I also have a blog post from about 12:30 PM today on this.
Switching parties after taking the votes from members of another party is plain and simple theft and fraud.
I addition to what I posted in the blog, I would like to add that I do not understand how it can be legal or Constitutional for an elected official to keep a seat in Congress gained through fraudulent means, regardless of the time sequence of the election and the change of parties.
That said, if Specter does get away with this, I sure hope Joe Lieberman changes to a Republican, though reading Lieberman's website today, that looks impossible... Lieberman Statement on Arlen Specter
I am not suggesting a recall. I am suggesting that this party change be a landmark challenge to have the courts unseat the elected official, not the "People". Because of its implications to the balance of power in Congress, this is higher profile example than others in the past. I am not a lawyer or Constitutional scholar, but I would be very interested to see if this action would pass scrutiny if we could get a high enough court to hear arguments about disenfranchisement of voter rights that occurs when people vote straight party ticket, and then an elected official switches parties during an active term.
The Constitution does not recognize parties, rather, we vote for individuals. Of course, senators were originally appointed by the state legislatures, but that's been changed by the 17th Amendment.
So, constitutionally speaking, there are no grounds for the legal challenge of fraud, based on party affiliation, since we are supposed to vote for the man, not a party.
Now, there might be some sort of avenue for the Republican Party to recoup its financial backing, since his membership in that party has legal standing...perhaps he can be sued into bankruptcy, but not removed from office.
Joe Lieberman is not conservative by any definition. Supporting a war does not make one conservative, and there are no other issues where his agenda isn't perfectly in line with the democrats.
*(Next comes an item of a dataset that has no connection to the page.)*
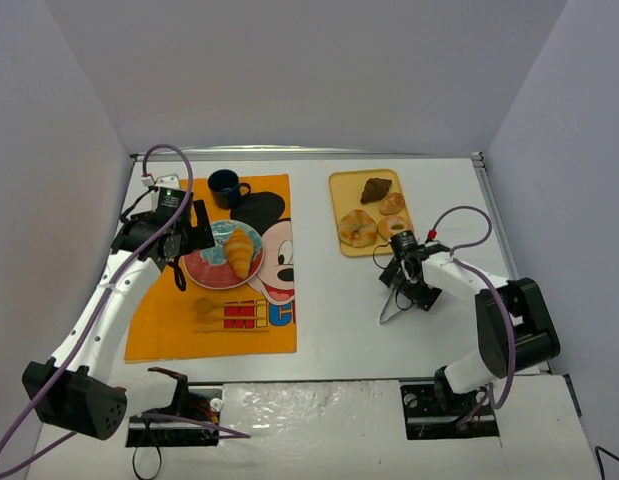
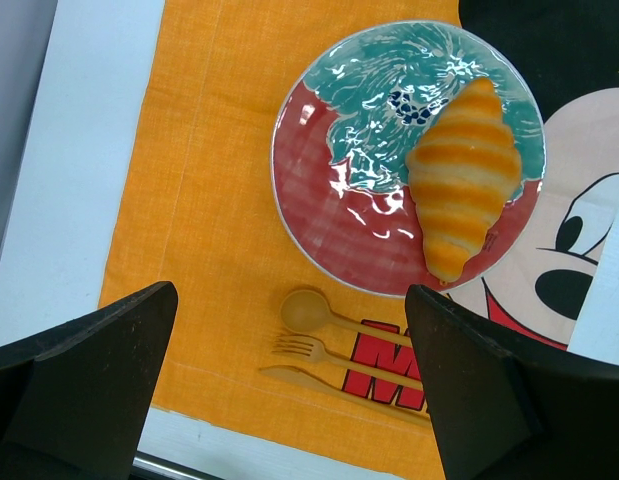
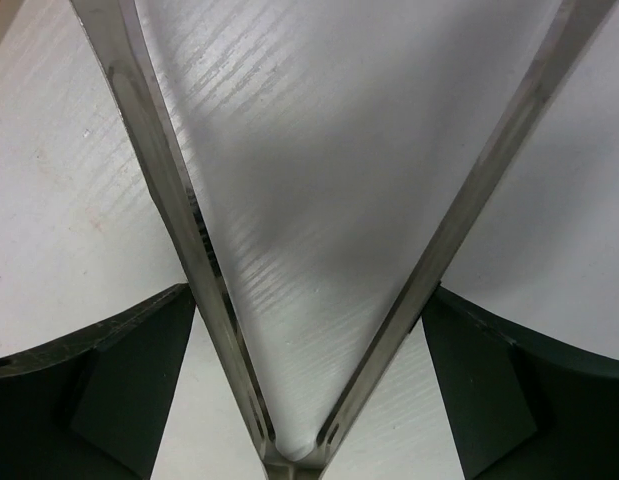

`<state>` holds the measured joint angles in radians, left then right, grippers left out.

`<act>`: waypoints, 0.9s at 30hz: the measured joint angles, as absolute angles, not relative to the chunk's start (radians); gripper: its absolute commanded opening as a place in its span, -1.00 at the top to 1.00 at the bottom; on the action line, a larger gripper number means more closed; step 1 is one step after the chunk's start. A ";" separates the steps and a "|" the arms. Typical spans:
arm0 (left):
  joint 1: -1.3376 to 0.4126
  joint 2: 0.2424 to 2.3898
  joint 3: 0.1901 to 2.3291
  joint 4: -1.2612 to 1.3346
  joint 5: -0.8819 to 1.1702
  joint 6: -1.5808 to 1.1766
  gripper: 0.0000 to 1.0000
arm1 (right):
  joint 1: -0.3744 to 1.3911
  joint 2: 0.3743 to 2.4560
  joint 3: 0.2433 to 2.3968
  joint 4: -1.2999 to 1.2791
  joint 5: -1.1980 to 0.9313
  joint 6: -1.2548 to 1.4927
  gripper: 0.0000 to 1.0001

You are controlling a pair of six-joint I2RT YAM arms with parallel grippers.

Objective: Place the bread

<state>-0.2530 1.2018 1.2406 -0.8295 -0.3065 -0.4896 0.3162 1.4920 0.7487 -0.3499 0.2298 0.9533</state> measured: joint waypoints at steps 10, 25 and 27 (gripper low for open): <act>-0.253 1.202 1.242 -0.830 -0.300 -0.490 -0.94 | 0.361 1.413 0.800 -0.439 0.262 0.968 -1.00; -0.253 1.203 1.256 -0.832 -0.293 -0.490 -0.94 | 0.565 1.305 1.195 -0.592 0.390 0.839 -1.00; -0.253 1.203 1.256 -0.832 -0.293 -0.490 -0.94 | 0.597 1.327 1.228 -0.592 0.399 0.809 -1.00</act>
Yet we still have significant power used/abused by the "majority" party in Congress. The Constitution is supposed to lay out the rules for how the federal government works. So, what does that mean? We can have some sort of parliamentary procedure or whatever you would call it that recognizes and gives considerable power to an entity the Constitution does not? Which set of rules wins? It would be fine with me if the courts held that the Constitution does not recognize Parties. Wouldn't that imply that no one group in either house of Congress has any majority? No more "controlling" power to either group, just individuals voting.
You can be mad that he switched parties, and you'll be in good company. I'm simply saying that there is no grounds for a constitutional lawsuit to remove him from office, no matter what popular opinion may be.
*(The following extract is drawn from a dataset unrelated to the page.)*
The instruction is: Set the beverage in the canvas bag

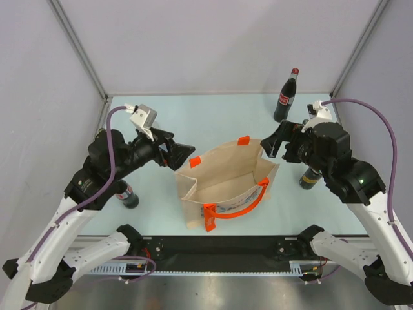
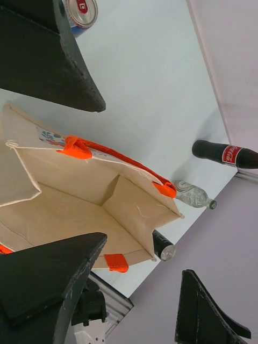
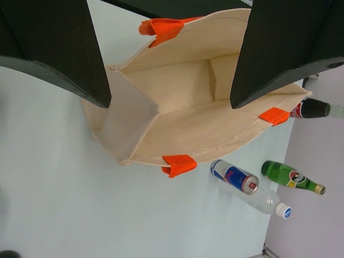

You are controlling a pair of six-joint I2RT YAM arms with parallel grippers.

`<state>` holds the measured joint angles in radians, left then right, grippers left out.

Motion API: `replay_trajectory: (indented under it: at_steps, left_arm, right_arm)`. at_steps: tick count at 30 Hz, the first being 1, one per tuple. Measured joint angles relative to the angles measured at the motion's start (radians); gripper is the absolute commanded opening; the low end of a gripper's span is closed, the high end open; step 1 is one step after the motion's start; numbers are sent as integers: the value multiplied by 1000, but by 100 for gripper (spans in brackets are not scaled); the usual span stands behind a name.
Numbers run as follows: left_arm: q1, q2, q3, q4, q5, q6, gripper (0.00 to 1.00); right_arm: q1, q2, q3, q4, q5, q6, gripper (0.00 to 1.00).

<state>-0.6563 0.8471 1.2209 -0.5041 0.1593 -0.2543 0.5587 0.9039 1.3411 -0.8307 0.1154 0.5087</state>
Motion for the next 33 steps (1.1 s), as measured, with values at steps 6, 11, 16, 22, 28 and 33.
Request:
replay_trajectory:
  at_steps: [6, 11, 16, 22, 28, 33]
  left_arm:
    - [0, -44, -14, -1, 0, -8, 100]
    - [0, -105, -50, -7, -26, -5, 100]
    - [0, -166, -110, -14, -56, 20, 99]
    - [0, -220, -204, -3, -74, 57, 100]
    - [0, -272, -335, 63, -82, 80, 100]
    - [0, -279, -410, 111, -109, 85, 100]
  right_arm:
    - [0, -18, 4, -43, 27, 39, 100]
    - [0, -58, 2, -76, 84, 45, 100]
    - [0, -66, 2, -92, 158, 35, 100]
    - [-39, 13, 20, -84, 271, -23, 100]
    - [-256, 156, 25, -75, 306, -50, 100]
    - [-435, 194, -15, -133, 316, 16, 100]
The general election is for individuals, not parties, and when the electors of the electoral college cast their votes, it's not for the party. The party is the means to place an individual candidate on the ballot, and all other considerations are secondary.
Again, the constitution states nothing about parties, and it must be the basis for any lawsuit to remove a senator. Now, can he be impeached for some other conviction? Sure, but I can't see a fraud case succeeding. There simply is no basis for it, and the courts probably wouldn't hear it outside of a civil case.
For the record, I was nipping in the bud the mythos that Joe Lieberman should be a Republican because of his support for the GWOT. I thought I'd just state for the record that he is in no way a conservative, just in case some folks heard that rumor.
In my opinion, Specter does have some conservative ideals. He believes in gun ownership, for example. In that respect, he is more conservative than Lieberman, who is not conservative at all.
Oh, he will get elected again. That's the reason he switched, and that's the problem. With powerful people at the head of a very powerful democrat machine, he'll get whatever votes he needs, regardless of who votes for whom on election day. Specter isn't a dummy, and he got his quid pro quo for this, I guarantee it. I worked on the Steve Friend campaign against Specter in 1992—he doesn't fight fair.
Yet another reason why you shouldn't vote straight party. Everyone knows that Arlen Specter was a moderate, just look at his voting record. Now, instead of a moderate Republican, you have a moderate Democrat. He's not going to vote any differently because of this.
He didn't steal votes from anyone. Republicans voted him in as their candidate for Senate; they could have voted for someone more conservative, but those people didn't win. Arlen won.
He's not going to represent Pennsylvania any differently than when he was a Republican.
Not at all. If you voted for him in the primary, he didn't steal your vote. You voted for him. You could have voted for someone else, but didn't.
What you should be angry about is if Arlen intentionally took Republican funds for running in the election, with the intent of switching to Democrat. I don't know if that happened, and I don't know what the law says, but that sounds like fraud to me.
First, when I say "you", I don't mean you directly, I meant the people who voted him in.
And I think you're also right that this won't change his voting record. In fact, during his press release he said that it would be exceedingly difficult for him to win in 2010 as a Republican, and that's why he was switching to the Democratic party.
Again, it's a bad idea to vote for anyone because they have an (R) or a (D) by their name. You have to vote based on their policies and their voting record. (And personally, I vote for people partly how humble they are. Humility is way underrated in this country.)